¿Quedamos en el Prado?
En el Prado ya no quedan para verse sino los extranjeros y los sádicos: los que saben en que aquélla es una gloria de la imaginación del mundo y los que van sólo cuando quieren comprobar cómo dañan las goteras. Otros van en masa, cientos de miles, cuando la televisión les avisa de que se van a exponer los cuadros de Velázquez que, por otra parte, siempre han estado allí. La gente queda en el café Gijón o en la Thyssen. Sólo en aquellos casos extremos de desgracia o de insistente promoción televisiva se acercan los españoles a la puerta de Goya o a la entrada de Murillo.A la cultura quieta, asentada sobre la calidad y sobre la historia, no le interesa al apresurado español que hoy abreva sus gustos ante la televisión o en la ventanilla velocísima de la vida cotidiana.

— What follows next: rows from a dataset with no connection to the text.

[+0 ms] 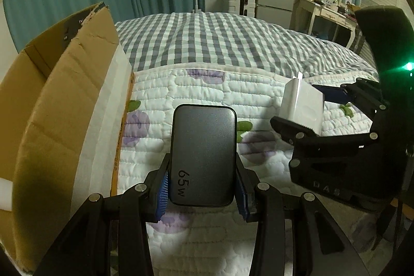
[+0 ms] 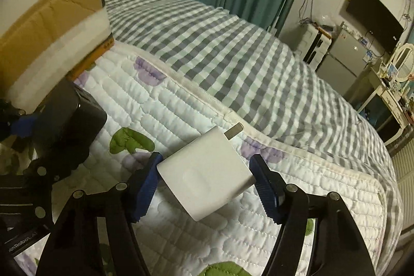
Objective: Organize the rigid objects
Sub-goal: 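Carry the black charger and white charger over the box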
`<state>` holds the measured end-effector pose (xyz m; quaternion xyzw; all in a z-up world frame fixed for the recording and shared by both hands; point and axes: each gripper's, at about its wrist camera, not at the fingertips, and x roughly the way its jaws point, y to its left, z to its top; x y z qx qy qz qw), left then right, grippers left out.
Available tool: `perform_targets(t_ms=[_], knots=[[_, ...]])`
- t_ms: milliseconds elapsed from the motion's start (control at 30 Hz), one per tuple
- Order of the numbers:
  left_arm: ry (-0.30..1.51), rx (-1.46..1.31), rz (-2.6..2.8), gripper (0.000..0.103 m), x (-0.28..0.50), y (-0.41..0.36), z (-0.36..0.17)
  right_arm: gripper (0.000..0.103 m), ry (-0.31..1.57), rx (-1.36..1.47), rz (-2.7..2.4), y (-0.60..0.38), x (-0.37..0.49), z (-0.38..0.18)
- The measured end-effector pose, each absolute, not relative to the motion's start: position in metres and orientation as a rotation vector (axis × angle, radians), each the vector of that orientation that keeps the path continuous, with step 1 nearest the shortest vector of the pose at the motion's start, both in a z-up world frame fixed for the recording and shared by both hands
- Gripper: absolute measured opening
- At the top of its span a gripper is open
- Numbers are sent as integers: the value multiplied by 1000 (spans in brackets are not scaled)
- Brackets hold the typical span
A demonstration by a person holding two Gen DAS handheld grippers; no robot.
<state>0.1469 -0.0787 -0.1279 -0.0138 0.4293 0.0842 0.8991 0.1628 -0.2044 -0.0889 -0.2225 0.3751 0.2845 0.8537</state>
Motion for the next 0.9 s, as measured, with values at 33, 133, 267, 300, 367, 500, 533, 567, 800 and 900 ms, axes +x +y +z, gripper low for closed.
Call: perform_targets(t_ms=[33, 133, 267, 300, 367, 500, 533, 567, 800, 900], knots=[[887, -29, 167, 42, 145, -79, -125, 69, 787, -461, 595, -206, 162, -87], [875, -23, 151, 42, 140, -82, -116, 69, 784, -420, 571, -217, 155, -78], [849, -27, 130, 42, 130, -84, -101, 69, 785, -375, 529, -233, 144, -61], [841, -29, 123, 42, 128, -83, -96, 69, 782, -368, 511, -236, 140, -55], [823, -33, 111, 42, 121, -83, -84, 69, 769, -351, 484, -242, 133, -43], [776, -40, 87, 42, 104, -79, -54, 69, 747, -321, 419, -254, 109, -13], [765, -44, 86, 42, 101, -78, -47, 69, 746, -315, 412, -257, 105, -7], [751, -47, 83, 42, 96, -76, -39, 69, 742, -306, 400, -260, 98, 1], [634, -64, 68, 42, 54, -55, 26, 69, 698, -325, 368, -247, 55, 55], [588, -70, 76, 42, 37, -37, 52, 69, 652, -334, 383, -227, 37, 86]])
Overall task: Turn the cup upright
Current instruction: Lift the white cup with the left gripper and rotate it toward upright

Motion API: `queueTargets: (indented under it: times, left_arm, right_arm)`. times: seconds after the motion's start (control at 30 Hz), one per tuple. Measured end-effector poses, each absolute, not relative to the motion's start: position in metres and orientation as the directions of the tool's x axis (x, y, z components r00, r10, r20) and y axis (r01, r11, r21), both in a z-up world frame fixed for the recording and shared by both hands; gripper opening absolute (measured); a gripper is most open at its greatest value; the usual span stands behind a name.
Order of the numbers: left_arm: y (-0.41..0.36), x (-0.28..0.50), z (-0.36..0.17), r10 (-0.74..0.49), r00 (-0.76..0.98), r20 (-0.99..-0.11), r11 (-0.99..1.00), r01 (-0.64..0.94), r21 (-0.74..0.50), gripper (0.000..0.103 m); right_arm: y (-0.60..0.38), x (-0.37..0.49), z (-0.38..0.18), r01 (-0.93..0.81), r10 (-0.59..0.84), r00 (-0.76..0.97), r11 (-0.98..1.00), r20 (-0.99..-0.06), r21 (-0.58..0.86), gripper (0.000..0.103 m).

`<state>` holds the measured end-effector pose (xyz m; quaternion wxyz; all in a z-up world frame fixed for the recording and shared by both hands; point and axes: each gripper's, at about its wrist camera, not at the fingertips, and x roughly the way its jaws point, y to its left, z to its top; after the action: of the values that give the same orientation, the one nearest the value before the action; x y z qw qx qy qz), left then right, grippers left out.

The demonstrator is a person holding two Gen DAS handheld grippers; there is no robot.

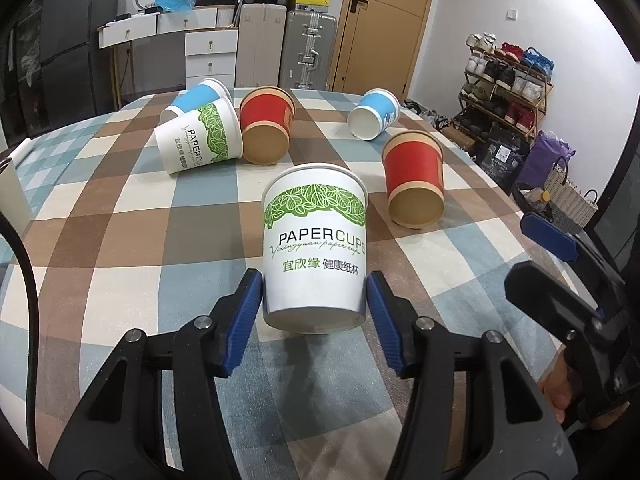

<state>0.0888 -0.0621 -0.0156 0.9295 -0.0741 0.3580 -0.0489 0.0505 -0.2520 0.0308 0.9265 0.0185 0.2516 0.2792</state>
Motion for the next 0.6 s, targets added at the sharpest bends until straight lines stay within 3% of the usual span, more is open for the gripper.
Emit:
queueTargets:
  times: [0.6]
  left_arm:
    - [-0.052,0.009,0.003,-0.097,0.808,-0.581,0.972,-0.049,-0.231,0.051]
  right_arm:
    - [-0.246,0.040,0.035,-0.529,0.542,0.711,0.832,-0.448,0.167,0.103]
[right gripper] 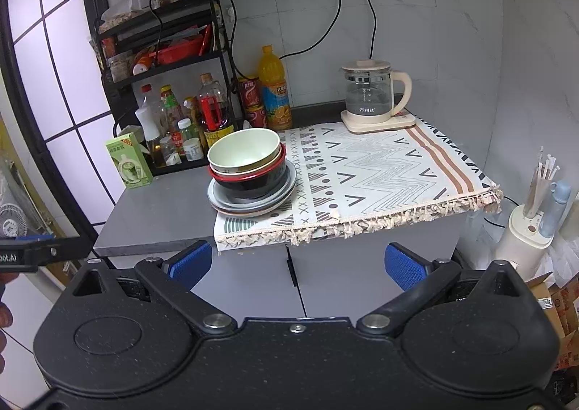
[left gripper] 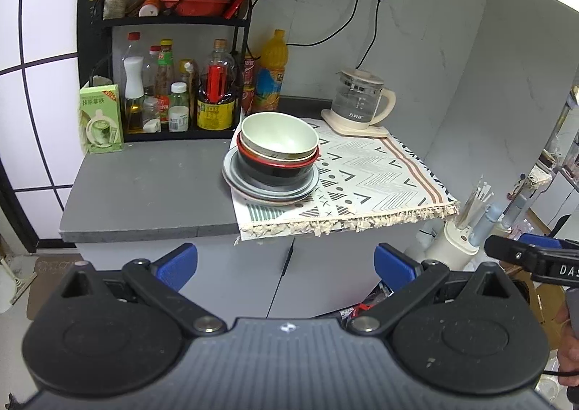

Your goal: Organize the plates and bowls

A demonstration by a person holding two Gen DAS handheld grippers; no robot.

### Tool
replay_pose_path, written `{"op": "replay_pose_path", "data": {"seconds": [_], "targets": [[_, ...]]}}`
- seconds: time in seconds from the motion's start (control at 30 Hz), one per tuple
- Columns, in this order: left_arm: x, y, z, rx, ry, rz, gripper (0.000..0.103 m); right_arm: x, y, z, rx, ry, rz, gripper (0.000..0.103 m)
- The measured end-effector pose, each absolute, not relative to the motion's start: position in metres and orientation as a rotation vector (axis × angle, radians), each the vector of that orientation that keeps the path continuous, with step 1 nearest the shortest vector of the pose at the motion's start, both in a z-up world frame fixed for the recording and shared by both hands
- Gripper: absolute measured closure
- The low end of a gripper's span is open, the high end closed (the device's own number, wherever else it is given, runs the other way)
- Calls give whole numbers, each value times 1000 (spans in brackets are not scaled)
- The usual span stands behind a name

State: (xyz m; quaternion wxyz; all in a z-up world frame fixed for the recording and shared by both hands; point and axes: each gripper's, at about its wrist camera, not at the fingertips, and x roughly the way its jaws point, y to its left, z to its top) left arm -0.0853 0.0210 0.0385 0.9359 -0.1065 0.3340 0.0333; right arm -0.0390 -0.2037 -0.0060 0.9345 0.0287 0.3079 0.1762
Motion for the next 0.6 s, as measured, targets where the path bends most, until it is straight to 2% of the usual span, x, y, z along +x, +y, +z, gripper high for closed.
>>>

Consumimos palomitas de maíz de las que no queda sabor, y el Prado es, para ese gusto aleatorio y veloz que se ha instalado entre nosotros, droga demasiado dura.
Los pintores que estudiaban en los años cincuenta -Antonio López, Cristino de Vera- iban al Prado a ver las telas de Zurbarán y a refrescarse en verano y a calentarse en invierno. En esta ciudad ha cambiado mucho el tiempo, y, por otra parte, los pintores ya pueden resguardarse de otro modo. Lo que le pasa al Prado es que se han empeñado en dejarlo como un mausoleo, como si fuera una referencia bibliográfica al final de un libro pesado. Le falta marketing, popularización, cualquier cosa que lo haga imprescindible en la ruta de la ciudad, para los que viven en ella y para los que vienen de fuera.
Da la impresión de que este Prado ha sido y es intocable, como decía que era la historia el famoso personaje de Sinuhé el Egipcio: "Así ha sido y será siempre". No hay sino cuadros, lo cual está muy bien, pero un lugar de encuentro como éste precisa también de una cafetería atractiva para quedar en ella o de un restaurante que se asocie a la cita que tengamos en el museo. Parece que hubo una iniciativa reciente para ampliar o modernizar el museo, pero la idea chocó, aparentemente, con una escalera terca como la tradición. Y sigue así el Prado, como la Puerta de Alcalá, majestuoso como un barco varado.
Al Louvre le pusieron una pirámide china para decir que estaba vivo. Ha sido lamentable que cuando le pusieron la gotera al Prado haya sido cuando muchos españoles han reparado que allí, al lado de la Cibeles, hay un monumento nacional que sólo tenemos en cuenta cuando hay diluvios o terremotos.